#### Task description
Reproduce exactly the opening lines of the listing, stopping after the line that contains "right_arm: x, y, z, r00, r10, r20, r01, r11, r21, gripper" and including it.

#### Provided records
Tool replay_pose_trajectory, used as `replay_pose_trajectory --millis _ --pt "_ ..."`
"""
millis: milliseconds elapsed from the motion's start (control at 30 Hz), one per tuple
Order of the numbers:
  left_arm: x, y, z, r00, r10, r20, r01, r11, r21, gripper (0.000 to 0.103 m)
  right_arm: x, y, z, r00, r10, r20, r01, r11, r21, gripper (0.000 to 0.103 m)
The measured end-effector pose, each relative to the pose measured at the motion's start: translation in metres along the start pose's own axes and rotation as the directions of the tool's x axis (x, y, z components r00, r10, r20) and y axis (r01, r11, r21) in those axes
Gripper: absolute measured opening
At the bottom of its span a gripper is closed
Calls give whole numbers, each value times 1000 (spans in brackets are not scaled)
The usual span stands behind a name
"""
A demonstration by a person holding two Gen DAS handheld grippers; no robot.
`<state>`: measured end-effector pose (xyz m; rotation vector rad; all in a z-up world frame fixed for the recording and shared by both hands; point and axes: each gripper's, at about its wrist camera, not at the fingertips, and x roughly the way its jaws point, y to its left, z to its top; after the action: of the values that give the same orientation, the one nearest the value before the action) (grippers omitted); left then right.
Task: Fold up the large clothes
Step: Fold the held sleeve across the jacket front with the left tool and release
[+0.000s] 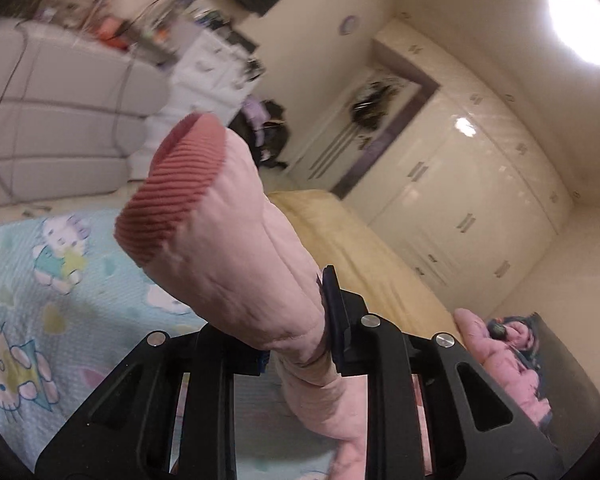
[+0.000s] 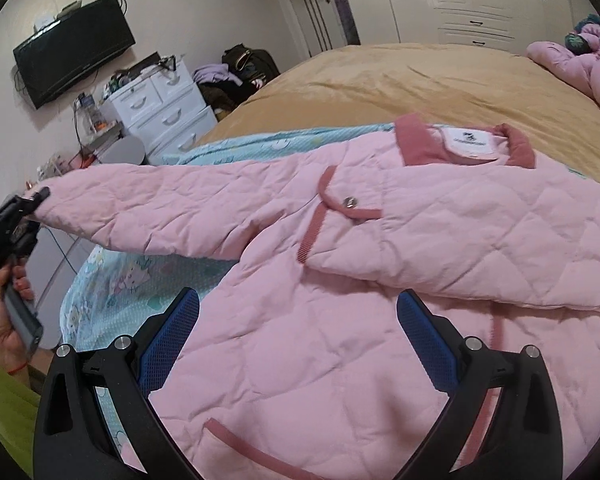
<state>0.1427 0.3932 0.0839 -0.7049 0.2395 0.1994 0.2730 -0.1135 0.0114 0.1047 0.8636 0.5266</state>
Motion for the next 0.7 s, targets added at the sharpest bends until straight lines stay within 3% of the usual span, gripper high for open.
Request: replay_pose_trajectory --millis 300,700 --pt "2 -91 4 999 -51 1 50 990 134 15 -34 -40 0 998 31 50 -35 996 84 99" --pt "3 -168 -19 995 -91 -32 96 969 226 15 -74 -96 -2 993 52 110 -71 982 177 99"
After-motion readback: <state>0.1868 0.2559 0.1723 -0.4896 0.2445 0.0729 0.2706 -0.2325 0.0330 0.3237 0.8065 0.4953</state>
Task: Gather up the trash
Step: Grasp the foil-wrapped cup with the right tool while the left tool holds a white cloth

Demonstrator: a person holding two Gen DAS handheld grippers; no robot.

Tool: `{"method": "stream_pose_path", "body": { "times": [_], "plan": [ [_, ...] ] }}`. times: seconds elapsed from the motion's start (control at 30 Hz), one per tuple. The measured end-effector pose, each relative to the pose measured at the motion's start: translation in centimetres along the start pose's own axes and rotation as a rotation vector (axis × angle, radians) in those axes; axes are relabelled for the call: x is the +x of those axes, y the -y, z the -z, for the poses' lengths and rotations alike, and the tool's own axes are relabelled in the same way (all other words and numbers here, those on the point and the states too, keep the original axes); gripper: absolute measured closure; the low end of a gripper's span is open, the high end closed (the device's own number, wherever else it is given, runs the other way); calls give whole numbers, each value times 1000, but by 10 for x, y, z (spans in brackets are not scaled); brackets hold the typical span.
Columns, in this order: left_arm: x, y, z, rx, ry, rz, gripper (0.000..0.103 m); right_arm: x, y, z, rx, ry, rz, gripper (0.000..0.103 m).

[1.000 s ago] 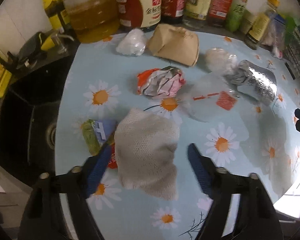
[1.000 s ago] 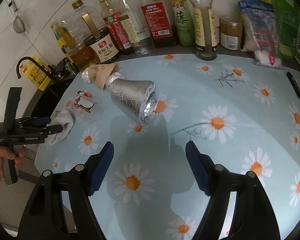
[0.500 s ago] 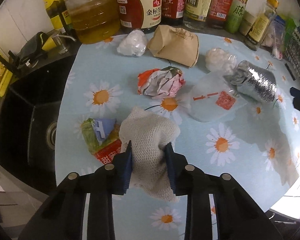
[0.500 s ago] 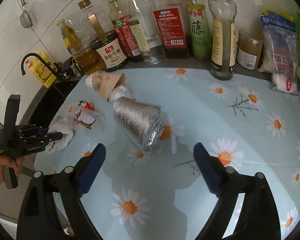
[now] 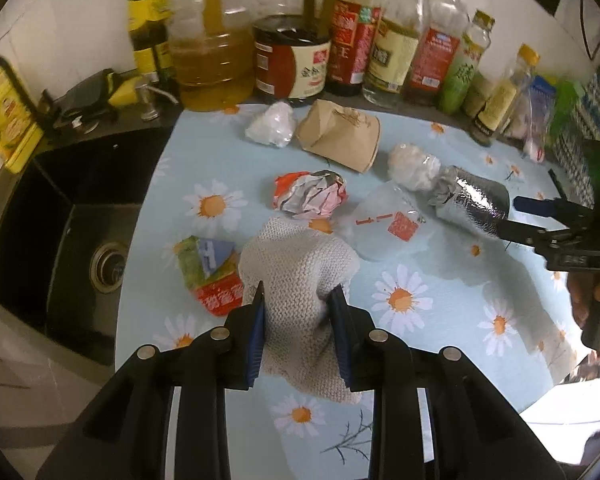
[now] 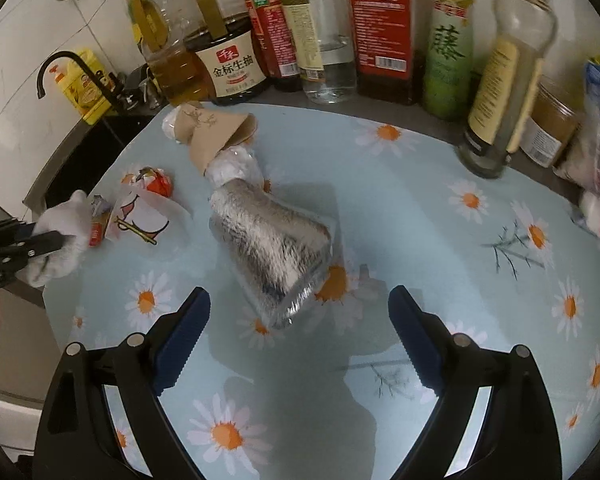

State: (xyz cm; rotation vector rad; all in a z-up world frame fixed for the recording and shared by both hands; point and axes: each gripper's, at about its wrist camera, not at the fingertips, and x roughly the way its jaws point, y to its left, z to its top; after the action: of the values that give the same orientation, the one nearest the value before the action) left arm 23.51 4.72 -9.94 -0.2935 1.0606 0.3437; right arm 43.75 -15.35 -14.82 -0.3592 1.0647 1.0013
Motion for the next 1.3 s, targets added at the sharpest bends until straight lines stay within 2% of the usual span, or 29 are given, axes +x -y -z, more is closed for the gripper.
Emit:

#### Finished exercise
Tool replay_pose_trajectory, used as `replay_pose_trajectory --millis _ --pt "_ ..."`
"""
millis: milliseconds elapsed from the motion's start (control at 30 Hz), one per tuple
Order of the numbers:
  left_arm: x, y, z, r00, r10, r20, r01, r11, r21, gripper (0.000 to 0.103 m)
  right_arm: x, y, z, r00, r10, r20, r01, r11, r21, gripper (0.000 to 0.103 m)

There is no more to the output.